Phase 2.3: Advanced Memory (Future)¶

Implement summarization strategy
Add message importance scoring
Implement hybrid strategy
Export/import sessions
Alternative backends (PostgreSQL, Redis)
Cloud storage adapters

File Structure¶

src/harombe/memory/
├── __init__.py
├── storage.py          # SQLite backend implementation
├── manager.py          # MemoryManager class
├── strategies.py       # Windowing/summarization strategies
└── schema.py           # Pydantic models for session/message

tests/memory/
├── __init__.py
├── test_storage.py
├── test_manager.py
└── test_strategies.py

Token Estimation¶

Simple heuristic for token counting:

def estimate_tokens(message: Message) -> int:
    """Rough token estimate: ~4 chars per token."""
    text = message.content or ""

    # Add tool call overhead
    if message.tool_calls:
        for tc in message.tool_calls:
            text += json.dumps(tc.arguments)

    return len(text) // 4

For production, consider using tiktoken library for accurate counts.

Error Handling¶

Session not found: Create new session automatically
Database locked: Retry with exponential backoff
Token limit exceeded: Fall back to most recent messages only
Corrupted data: Log error, continue without memory

Testing Strategy¶

Unit tests: Storage CRUD operations
Integration tests: Agent + memory workflows
Performance tests: Large conversation history
Concurrency tests: Multiple agents sharing storage

Security Considerations¶

No encryption in Phase 2.1 (local SQLite only)
Future: Add encryption at rest for sensitive conversations
Access control: Not needed for single-user local setup
PII handling: Covered in Phase 2.3 (Privacy Router)

Migration Path¶

For users upgrading:

Memory is opt-in via config
Existing agents work without changes
No data migration needed (fresh start)
Old sessions can be imported via CLI tool (future)

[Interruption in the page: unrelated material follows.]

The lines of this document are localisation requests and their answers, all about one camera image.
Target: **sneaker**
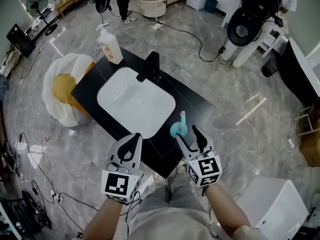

Phase 2.2: Semantic Search & RAG¶

Overview¶

Phase 2.2 extends the memory system with semantic search capabilities using vector embeddings. This enables agents to find relevant context from past conversations even when the exact wording differs, powering Retrieval-Augmented Generation (RAG) for more intelligent, context-aware responses.

Architecture Extension¶

┌───────────────────────────────────────────────────────────────────┐
│                           Agent with RAG                          │
│  ┌───────────────────────────────────────────────────────────┐   │
│  │              Memory Manager                                │   │
│  │  - Session management                                      │   │
│  │  - Message filtering & windowing                           │   │
│  │  - Semantic search (NEW)                                   │   │
│  │  - RAG context retrieval (NEW)                             │   │
│  └────────┬────────────────────────────┬─────────────────────┘   │
│           │                            │                          │
│  ┌────────▼─────────────────┐  ┌──────▼───────────────────────┐ │
│  │   Storage Backend        │  │   Vector Store (ChromaDB)    │ │
│  │   - SQLite database      │  │   - Embeddings storage       │ │
│  │   - Message CRUD         │  │   - Similarity search        │ │
│  └──────────────────────────┘  │   - HNSW indexing            │ │
│                                 └──────▲───────────────────────┘ │
│                                        │                          │
│                                 ┌──────┴───────────────────────┐ │
│                                 │   Embedding Client           │ │
│                                 │   - sentence-transformers    │ │
│                                 │   - Ollama (optional)        │ │
│                                 └──────────────────────────────┘ │
└───────────────────────────────────────────────────────────────────┘

Components¶

1. Embedding Client¶

Generates vector embeddings (numerical representations) for text:

class EmbeddingClient(Protocol):
    async def embed(self, texts: list[str]) -> list[list[float]]:
        """Generate embeddings for multiple texts."""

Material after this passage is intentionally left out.